Stewart, et al., v. Azar–United States District Court for the District of Columbia (1/24/19)
This was the second amicus brief filed by Justice in Aging in this case. The litigation challenges joint efforts by Kentucky and the federal government to establish work requirements for Medicaid coverage, and impose other limitations. The federal court disallowed the changes, but then the federal government reapproved the same work requirements and program limitations, but with slightly different justifications. The validity of changes is again before the court. The amicus brief points out, among other things, that persons from age 55 to 64 can have significant health needs, and that transportation to medical appointments can be critical for low-income persons. The amicus brief was filed in cooperation with AARP, AARP Foundation, the National Academy of Elder Law Attorneys, and the Disability Rights and Education Fund.
Stewart, et al., v. Azar–United States District Court For the District of Columbia (4/6/18)
This amicus brief was filed with AARP, AARP Foundation, National Academy of Elder Law Attorneys and Disability Rights and Education Fund, with the assistance of Arnold and Porter. Amici filed in support of Plaintiffs’ Motion for Summary Judgement. Kentucky received a waiver from the US Department of Health and Human Services allowing it to impose work requirements on certain Medicaid beneficiaries and other restrictions on covered services. Amici identified the harm these changes would cause to Kentuckians with chronic conditions and detailed the manner in which the waiver undermines the objectives of the Medicaid Act. The Court agreed, ordering that the waiver be withdrawn. The Court’s order cites the amicus brief as part of the support for the Court’s ruling.

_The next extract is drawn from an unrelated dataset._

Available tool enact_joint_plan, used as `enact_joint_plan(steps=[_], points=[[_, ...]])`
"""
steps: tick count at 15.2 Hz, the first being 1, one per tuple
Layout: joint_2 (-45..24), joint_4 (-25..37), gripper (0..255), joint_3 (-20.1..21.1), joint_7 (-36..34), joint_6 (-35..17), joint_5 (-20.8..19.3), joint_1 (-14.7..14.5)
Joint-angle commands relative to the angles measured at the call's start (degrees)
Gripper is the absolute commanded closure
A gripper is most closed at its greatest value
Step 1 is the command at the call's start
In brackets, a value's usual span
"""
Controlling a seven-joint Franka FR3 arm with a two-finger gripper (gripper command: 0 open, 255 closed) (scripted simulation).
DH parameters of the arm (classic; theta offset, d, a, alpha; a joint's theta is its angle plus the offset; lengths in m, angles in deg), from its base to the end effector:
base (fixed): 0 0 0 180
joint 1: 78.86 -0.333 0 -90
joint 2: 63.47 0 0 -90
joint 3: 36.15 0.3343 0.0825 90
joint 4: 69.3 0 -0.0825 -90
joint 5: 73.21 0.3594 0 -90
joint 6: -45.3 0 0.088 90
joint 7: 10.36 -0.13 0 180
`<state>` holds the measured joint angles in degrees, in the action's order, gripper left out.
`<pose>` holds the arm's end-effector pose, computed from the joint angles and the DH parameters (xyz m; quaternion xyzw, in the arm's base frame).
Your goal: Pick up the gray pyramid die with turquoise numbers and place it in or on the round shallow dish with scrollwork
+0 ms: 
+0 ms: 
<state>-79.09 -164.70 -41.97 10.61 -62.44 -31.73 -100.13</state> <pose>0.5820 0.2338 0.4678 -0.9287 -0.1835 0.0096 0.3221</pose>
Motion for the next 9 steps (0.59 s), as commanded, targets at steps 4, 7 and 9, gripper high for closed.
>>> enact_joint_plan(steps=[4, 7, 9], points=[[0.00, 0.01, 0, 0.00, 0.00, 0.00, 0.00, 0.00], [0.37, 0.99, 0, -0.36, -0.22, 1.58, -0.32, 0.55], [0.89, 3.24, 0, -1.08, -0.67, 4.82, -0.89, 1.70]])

Georgia State Conference of the NAACP, et al., v. City of Lagrange, Georgia–United States Court of Appeals for the Eleventh Circuit (3/6/18). This amicus brief was filed with the Southern Poverty Law Center. The City of La Grange’s linkage of court debt to access to the municipally owned utility service disproportionally harms low-income African Americans and acts as an end run around federal garnishment protections.
Monk v. Shulkin–United States Court of Appeals for Veterans Claims (12/26/17)
This amicus brief was filed with the Impact Fund. Justice in Aging was invited by the Court to file an amicus brief regarding the value aggregate appeals and the potential for Federal Rule of Civil Procedure 23 (class actions) as a model for aggregate claims in the Veteran’s appeal context. The brief drew upon our experience with class action suits in the Social Security context.